А с Надей совсем другое. Эта милая девушка нравилась ему своей добротой, общительностью. Она очень любила детишек и всегда подробно рассказывала ему о них, делилась своими тревогами и заботами. Он всех их знал по именам. И сейчас ему не терпелось узнать последние новости. Что там еще они натворили за долгую неделю? Учительницу больше всех огорчал неугомонный Хосейка. Кузовлев представил себе этого озорного черноглазого паренька, который обязательно что-нибудь напроказничает. Вместе с Надей радовался успехам прилежной девочки Небене, восхищался рисунками Окси. Девочка несомненно обладала талантом. Ей нужно помочь поступить в художественное училище. В Надином классе двадцать пять учеников. И все разные. Но каждый чем-то интересен. Кузовлев вспомнил свой последний разговор с Хосейкой.
— Почему ты не любишь решать задачи, Хосейка? Надежда Кирилловна жаловалась на тебя. Математика в жизни нужна. Я по себе это знаю. Кем ты хочешь быть?
— Капитаном, а может быть, летчиком, — опустив голову, буркнул мальчишка.
— Понял тебя, Хосейка. Но пойми и ты, капитаны пароходов и летчики всегда дружат с математикой. Как ты найдешь дорогу в тундре, если заблудишься?
— Отыщу Полярную звезду и погоню на нее олешек. Хей-хыть, хей-хыть!
— А если Полярная звезда будет закрыта облаками? Что ты будешь делать?
— Лягу спать. Заберусь в чум. Облака раздует ветер. Выглянет Нгуен.
— А у тебя есть компас? Ты знаешь, что по нему можно находить дорогу?
— У меня есть компас. Стрелка не врет, но Нгуен лучше.

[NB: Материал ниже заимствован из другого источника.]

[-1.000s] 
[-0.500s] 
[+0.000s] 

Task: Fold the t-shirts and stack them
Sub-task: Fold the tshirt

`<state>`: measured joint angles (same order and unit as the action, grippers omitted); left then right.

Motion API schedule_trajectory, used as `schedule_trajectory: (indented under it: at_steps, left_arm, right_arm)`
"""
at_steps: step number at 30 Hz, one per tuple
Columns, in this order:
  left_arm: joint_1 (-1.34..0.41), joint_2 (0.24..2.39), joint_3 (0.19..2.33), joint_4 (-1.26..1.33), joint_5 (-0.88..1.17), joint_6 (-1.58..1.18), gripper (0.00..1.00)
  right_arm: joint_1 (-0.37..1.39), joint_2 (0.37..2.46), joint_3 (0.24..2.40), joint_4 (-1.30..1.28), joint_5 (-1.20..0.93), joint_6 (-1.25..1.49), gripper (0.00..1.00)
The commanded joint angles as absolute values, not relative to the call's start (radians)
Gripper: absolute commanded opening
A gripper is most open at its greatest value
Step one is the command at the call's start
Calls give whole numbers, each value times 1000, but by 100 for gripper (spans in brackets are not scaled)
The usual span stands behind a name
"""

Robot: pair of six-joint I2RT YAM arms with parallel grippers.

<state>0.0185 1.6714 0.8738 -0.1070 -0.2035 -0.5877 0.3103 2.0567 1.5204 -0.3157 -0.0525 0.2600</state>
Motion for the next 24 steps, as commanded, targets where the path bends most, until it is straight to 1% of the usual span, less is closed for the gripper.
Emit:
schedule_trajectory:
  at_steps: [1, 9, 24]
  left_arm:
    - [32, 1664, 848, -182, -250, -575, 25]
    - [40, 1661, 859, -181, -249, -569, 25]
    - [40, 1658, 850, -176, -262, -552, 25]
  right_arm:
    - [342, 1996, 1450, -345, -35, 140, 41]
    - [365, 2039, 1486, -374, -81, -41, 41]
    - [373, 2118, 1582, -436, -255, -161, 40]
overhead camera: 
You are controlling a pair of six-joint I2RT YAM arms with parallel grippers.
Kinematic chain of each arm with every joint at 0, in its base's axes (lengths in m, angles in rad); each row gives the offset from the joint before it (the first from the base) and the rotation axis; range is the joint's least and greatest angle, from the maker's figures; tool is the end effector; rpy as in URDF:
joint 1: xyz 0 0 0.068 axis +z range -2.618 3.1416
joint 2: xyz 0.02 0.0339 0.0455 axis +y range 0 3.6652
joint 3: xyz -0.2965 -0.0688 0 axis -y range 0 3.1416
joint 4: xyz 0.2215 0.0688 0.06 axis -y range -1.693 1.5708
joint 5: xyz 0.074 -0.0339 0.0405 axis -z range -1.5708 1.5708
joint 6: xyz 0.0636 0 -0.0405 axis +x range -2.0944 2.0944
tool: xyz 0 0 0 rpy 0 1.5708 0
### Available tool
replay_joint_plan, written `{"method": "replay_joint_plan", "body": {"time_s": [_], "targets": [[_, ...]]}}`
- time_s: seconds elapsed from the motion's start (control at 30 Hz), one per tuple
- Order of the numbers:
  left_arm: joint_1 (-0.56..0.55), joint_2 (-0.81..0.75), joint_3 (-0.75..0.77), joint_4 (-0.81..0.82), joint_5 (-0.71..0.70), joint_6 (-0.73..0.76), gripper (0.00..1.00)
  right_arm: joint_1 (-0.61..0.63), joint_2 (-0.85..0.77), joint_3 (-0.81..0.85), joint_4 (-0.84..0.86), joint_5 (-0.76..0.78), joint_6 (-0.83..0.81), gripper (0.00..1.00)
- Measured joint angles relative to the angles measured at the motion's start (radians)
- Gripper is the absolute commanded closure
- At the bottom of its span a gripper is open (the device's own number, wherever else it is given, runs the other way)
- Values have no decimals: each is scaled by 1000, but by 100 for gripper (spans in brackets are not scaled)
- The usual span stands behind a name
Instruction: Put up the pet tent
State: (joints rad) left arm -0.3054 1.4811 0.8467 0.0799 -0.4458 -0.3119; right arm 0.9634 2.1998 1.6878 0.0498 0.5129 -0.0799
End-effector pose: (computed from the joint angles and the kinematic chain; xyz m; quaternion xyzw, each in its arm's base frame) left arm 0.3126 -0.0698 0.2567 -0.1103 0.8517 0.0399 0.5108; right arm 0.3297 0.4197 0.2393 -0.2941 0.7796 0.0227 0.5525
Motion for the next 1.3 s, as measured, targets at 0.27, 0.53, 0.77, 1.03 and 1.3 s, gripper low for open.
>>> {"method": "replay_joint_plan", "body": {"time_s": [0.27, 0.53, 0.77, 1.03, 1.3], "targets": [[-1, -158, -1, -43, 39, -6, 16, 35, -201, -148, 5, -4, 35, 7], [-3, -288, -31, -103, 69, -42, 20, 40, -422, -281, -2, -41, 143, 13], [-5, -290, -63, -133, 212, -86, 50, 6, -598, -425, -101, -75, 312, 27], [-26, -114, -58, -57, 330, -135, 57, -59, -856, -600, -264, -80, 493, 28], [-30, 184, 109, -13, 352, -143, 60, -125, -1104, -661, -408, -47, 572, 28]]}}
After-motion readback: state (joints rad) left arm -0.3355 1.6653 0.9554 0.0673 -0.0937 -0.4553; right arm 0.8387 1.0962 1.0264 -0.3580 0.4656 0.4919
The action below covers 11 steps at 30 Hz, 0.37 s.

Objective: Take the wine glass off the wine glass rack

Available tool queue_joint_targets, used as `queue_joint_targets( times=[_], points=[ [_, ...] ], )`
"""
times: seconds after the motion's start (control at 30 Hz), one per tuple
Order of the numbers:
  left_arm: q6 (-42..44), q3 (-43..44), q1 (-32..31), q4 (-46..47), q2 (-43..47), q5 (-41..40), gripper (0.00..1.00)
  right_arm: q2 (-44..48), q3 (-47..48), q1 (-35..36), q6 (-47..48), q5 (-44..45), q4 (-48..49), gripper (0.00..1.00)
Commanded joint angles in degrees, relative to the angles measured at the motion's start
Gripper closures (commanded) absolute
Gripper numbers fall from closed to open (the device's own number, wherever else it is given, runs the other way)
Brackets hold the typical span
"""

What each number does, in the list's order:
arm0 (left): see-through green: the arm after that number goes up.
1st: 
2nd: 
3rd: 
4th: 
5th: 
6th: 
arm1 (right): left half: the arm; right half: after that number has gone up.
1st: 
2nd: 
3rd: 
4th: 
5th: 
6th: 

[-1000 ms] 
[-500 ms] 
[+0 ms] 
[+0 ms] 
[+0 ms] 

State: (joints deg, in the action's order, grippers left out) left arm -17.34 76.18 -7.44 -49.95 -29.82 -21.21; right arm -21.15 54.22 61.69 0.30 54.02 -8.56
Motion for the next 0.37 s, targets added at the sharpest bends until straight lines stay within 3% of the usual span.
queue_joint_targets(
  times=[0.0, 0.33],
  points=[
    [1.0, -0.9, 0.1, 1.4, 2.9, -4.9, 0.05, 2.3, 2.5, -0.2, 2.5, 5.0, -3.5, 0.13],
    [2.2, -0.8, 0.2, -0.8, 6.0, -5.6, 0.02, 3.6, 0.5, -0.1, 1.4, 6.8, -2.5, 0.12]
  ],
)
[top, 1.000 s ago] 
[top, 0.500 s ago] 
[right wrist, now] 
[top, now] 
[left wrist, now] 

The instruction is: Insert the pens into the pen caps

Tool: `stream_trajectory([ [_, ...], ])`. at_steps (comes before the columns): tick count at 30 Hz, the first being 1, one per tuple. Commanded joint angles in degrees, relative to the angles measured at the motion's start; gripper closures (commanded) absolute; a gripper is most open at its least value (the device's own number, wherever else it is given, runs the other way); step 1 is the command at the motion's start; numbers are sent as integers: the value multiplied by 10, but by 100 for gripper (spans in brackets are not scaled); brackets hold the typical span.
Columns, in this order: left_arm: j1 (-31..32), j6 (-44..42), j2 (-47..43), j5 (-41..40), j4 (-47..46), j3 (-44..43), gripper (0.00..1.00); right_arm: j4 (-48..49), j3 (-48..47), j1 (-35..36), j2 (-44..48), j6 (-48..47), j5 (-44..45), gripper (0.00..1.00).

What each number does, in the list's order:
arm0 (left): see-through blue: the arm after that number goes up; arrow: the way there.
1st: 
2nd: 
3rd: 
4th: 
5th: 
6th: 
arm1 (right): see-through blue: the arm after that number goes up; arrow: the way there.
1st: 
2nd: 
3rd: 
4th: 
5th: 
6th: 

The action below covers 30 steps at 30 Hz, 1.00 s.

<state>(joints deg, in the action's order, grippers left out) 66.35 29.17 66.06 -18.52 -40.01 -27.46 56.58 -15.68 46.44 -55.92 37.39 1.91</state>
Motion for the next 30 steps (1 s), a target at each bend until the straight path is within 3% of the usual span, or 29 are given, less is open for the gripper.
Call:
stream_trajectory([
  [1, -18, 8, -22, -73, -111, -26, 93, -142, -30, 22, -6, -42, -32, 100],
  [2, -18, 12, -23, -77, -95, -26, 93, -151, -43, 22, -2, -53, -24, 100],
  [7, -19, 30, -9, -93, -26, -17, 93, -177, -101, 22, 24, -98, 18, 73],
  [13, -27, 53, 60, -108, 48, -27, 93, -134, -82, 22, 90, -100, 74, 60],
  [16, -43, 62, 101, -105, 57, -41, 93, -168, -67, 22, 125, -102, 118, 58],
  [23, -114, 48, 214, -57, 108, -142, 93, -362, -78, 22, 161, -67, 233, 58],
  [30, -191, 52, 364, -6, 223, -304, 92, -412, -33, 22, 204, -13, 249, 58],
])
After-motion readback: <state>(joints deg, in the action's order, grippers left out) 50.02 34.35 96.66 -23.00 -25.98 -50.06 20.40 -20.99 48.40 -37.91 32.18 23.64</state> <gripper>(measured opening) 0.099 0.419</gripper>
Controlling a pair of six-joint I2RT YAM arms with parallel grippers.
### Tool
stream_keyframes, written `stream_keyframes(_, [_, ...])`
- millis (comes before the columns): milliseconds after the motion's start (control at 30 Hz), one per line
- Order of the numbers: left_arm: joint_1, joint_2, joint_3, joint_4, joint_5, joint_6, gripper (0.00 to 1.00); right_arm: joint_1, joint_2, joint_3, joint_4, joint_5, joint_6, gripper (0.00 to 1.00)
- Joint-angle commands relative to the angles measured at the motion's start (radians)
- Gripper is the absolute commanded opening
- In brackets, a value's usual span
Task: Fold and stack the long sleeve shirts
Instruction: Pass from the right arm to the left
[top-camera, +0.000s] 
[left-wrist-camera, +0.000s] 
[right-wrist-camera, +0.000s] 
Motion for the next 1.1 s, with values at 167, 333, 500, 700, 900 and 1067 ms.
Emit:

— Ты должен хорошо учиться, Хосейка.
— Тарем, тарем — хорошо, ладно.
Кузовлев с радостью ожидал встречи с Надей. Он обязательно расскажет ей о книге, которую получил от замполита Федорова. В ней много интересного о походе «Челюскина», об Отто Юльевиче Шмидте и отважных полярниках. Вспомнил недавний спор с Надей о профессиях. Она с апломбом сказала, что ее профессия вечная, а военные летчики не всегда будут нужны. Владимир тогда обиделся и не стал с ней спорить. Сегодня он был готов продолжать с ней спор. Настанет время, когда, может быть, не нужны будут военные, но профессия летчика не исчезнет. Появятся новые конструкции самолетов. Их можно будет освоить. А как же космос? Туда люди будущего будут летать, как мы сейчас в Крым. Кто же их поднимет в воздух? Конечно, летчики. Может быть, называть их будут как-то по-другому, например аэронавтами или космонавтами. Новые самолеты будут стартовать со специальных площадок, а аэродромы окажутся ненужными и их перепашут. На месте бывших взлетных волос будут расти яркие цветы или заколосится пшеница. Это уж где как. Профессия летчика героическая. В этом нет преувеличения. Он и не думал набивать себе цену. Но откуда знать Наде, простой учительнице, что в полете часто создаются аварийные ситуации и тогда выручает только самообладание, выдержка, трезвый расчет и мгновенная реакция. Разве каждому под силу такое? Эти качества характера летчик вырабатывает во время учебы и полетов. «Может быть, я буду летчиком!» — вспомнил Кузовлев слова Хосейки. — Правильно решил. Нам нужна хорошая смена». Кузовлев любит свою специальность. И если бы пришлось жизнь начинать сначала, снова бы подал документы в летное училище.
Кузовлев задумался и не заметил, что отстал от товарищей. Они были уже далеко впереди. Даже доски мостовой, которые гудели сегодня под ногами рассерженными басами, не привлекали его внимания.
В зале он не сразу отыскал знакомых учительниц. Было душно. Музыканты настраивали инструменты, и первые аккорды скрипки и аккордеона смешивались с гулом голосов и веселым смехом. Кузовлев увидел Захарушкина. Тот проворно пересек зал и подошел к девушкам, которые приветствовали его радостными восклицаниями. Кузовлев присоединился к их компании.
— Здравствуйте, девушки, — сказал он глухо, завидуя Захарушкину, который с удивительной легкостью заводил знакомства, нес чепуху, приковывая всеобщее женское внимание.
Надя холодно посмотрела на него и, словно задавшись целью позлить его, прижалась плечом к Захарушкину, вызывающе громко смеялась. Кузовлев никак не мог понять, что с ней происходит. Видимо, сегодня не получится у них душевного разговора. И уже пожалел, что пошел на поводу у Захарушкина — поперся на танцы. Радость от встречи, о которой он думал, пропала. На какой-то миг с неприязнью подумал о Захарушкине: уж не он ли что-то наговорил о нем Наде. Ему стало не по себе. Стоял как неприкаянный.